Abstract
Purpose
Isocitrate dehydrogenase 1 (IDH1) mutations are the most common genetic abnormalities in low-grade gliomas and secondary glioblastomas. Glioma patients with these mutations had better clinical outcomes. However, the effect of IDH1 mutation on drug sensitivity is still under debate.
Materials and Methods
IDH1-R132H mutant cells were established by lentivirus. IDH1-R132H protein expression was confirmed by western blot. The expression of ataxia telangiectasia mutated (ATM) signaling pathway and apoptosis-related proteins were detected by immunofluorescence and western blot. Temozolomide (TMZ) induced cell apoptosis was detected by flow cytometry. Tumor cell proliferation was detected by Cell Counting Kit-8. In vivo nude mice were used to confirm the in vitro roles of IDH1 mutation.
Results
We established glioma cell lines that expressed IDH1-R132H mutation stably. We found that TMZ inhibited glioma cells proliferation more significantly in IDH1 mutant cells compared to wild type. The IC50 of TMZ in IDH1-R132H mutant group was less than half that of wild-type group (p < 0.01). TMZ significantly induced more DNA damage (quantification of γH2AX expression in IDH1 mutation vs. wild type, p < 0.05) and apoptosis (quantification of AnnexinV+propidium iodide− cells in IDH1 mutation versus wild type, p < 0.01) in IDH1 mutant gliomas compared to wild-type gliomas. The ATM-associated DNA repair signal was impaired in IDH1 mutant cells. Inhibiting the ATM/checkpoint kinase 2DNA repair pathway further sensitized IDH1 mutant glioma cells to chemotherapy. We found that IDH1 mutation significantly inhibited tumor growth in vivo (the tumor size was analyzed statistically, p < 0.05). Moreover, we confirmed that gliomas with IDH1 mutation were more sensitive to TMZ in vivo compared to wild type significantly and the results were consistent with the in vitro experiment.

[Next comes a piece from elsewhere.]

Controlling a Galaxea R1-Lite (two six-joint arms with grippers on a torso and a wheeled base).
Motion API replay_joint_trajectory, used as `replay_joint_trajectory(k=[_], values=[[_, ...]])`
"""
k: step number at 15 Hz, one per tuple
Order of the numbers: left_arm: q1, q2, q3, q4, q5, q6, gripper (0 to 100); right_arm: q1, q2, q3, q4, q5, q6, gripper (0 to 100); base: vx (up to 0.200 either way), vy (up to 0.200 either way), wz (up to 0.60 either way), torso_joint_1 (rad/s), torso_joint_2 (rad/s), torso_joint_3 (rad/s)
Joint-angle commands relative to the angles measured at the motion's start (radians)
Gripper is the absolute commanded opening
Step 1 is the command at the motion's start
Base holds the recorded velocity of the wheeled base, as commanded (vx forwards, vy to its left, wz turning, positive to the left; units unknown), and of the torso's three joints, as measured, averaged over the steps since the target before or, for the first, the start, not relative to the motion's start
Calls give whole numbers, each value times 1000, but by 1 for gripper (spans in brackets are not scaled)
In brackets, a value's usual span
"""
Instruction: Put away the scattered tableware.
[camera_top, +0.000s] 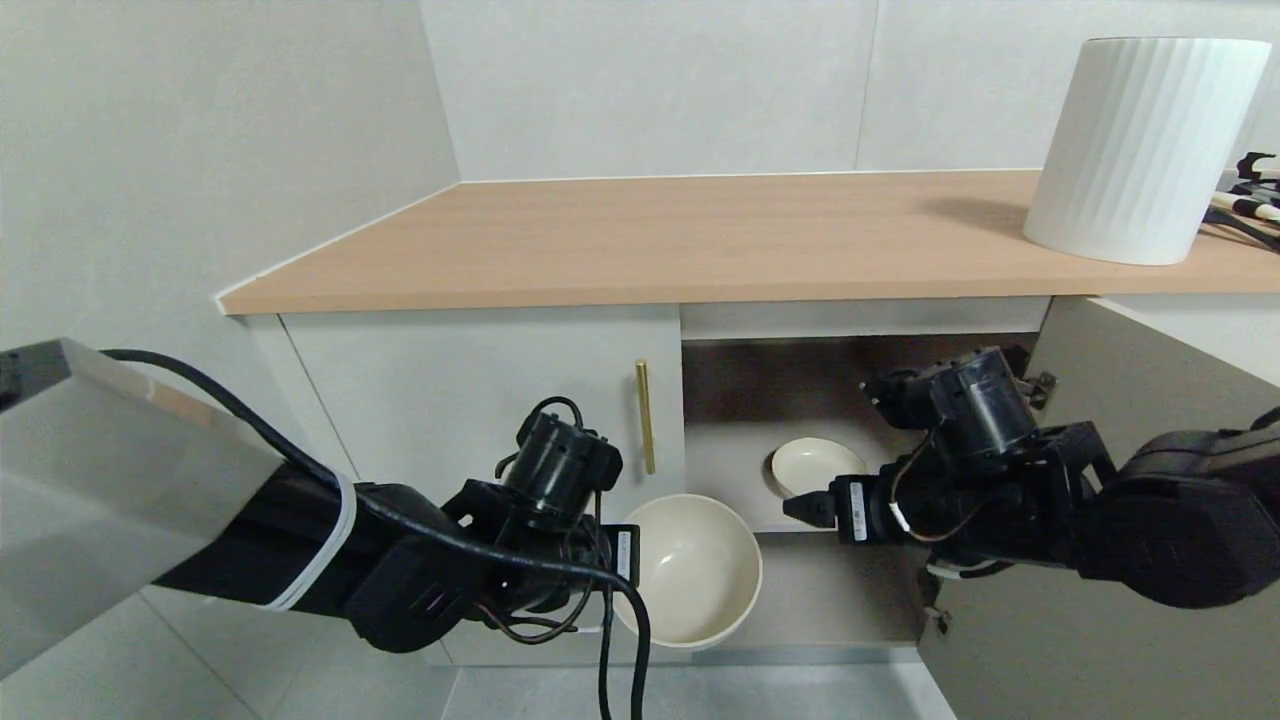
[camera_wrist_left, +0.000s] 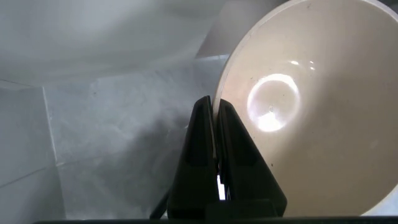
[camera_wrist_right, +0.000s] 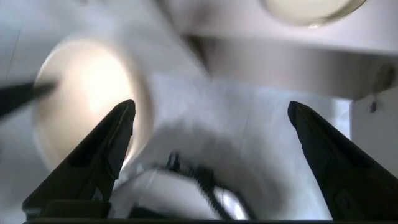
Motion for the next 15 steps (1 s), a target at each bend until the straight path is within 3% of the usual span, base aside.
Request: replay_joint_trajectory(k=[1, 11, 12, 15], values=[[-16, -3, 4, 0, 9, 0, 0, 103, -3, 28, 23, -6, -6, 100, 0, 0, 0, 0, 0, 0], [-48, -35, 16, 1, 32, 3, 0, 114, 152, 10, -17, -60, 6, 100, 0, 0, 0, 0, 0, 0], [-48, -40, 20, 1, 32, 3, 0, 114, 156, 10, -26, -58, 8, 0, 0, 0, 0, 0, 0, 0], [-48, -35, 20, 1, 30, 3, 0, 114, 153, 11, -43, -60, 8, 0, 0, 0, 0, 0, 0, 0]])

Glioma is the most common malignant tumor in brain and extremely fatal. The survival time of patients is short, and the prognosis is poor. According to the World Health Organization glioma grading classification criteria, gliomas are classified into low-grade glioma (I–II) and high-grade glioma (III–IV) [1]. At present, first-line therapeutic schedule in clinic is surgery resection combined with chemotherapy and radiotherapy [2]. Temozolomide (TMZ) is a conventional chemotherapy drug for glioma clinical therapy since it readily crosses the blood-brain barrier. However, despite its clinical effect, TMZ shows limited efficacy in prolonging the survivals of patients with glioma [3]. Drug resistance is one major factor that leads to the failure of chemotherapy. It is a critical issue for the cancer therapy to eradicate drug resistance and the underlying mechanisms still need to be investigated. How to enhance the drug sensitivity of glioma to TMZ is a very important direction in the treatment of tumor.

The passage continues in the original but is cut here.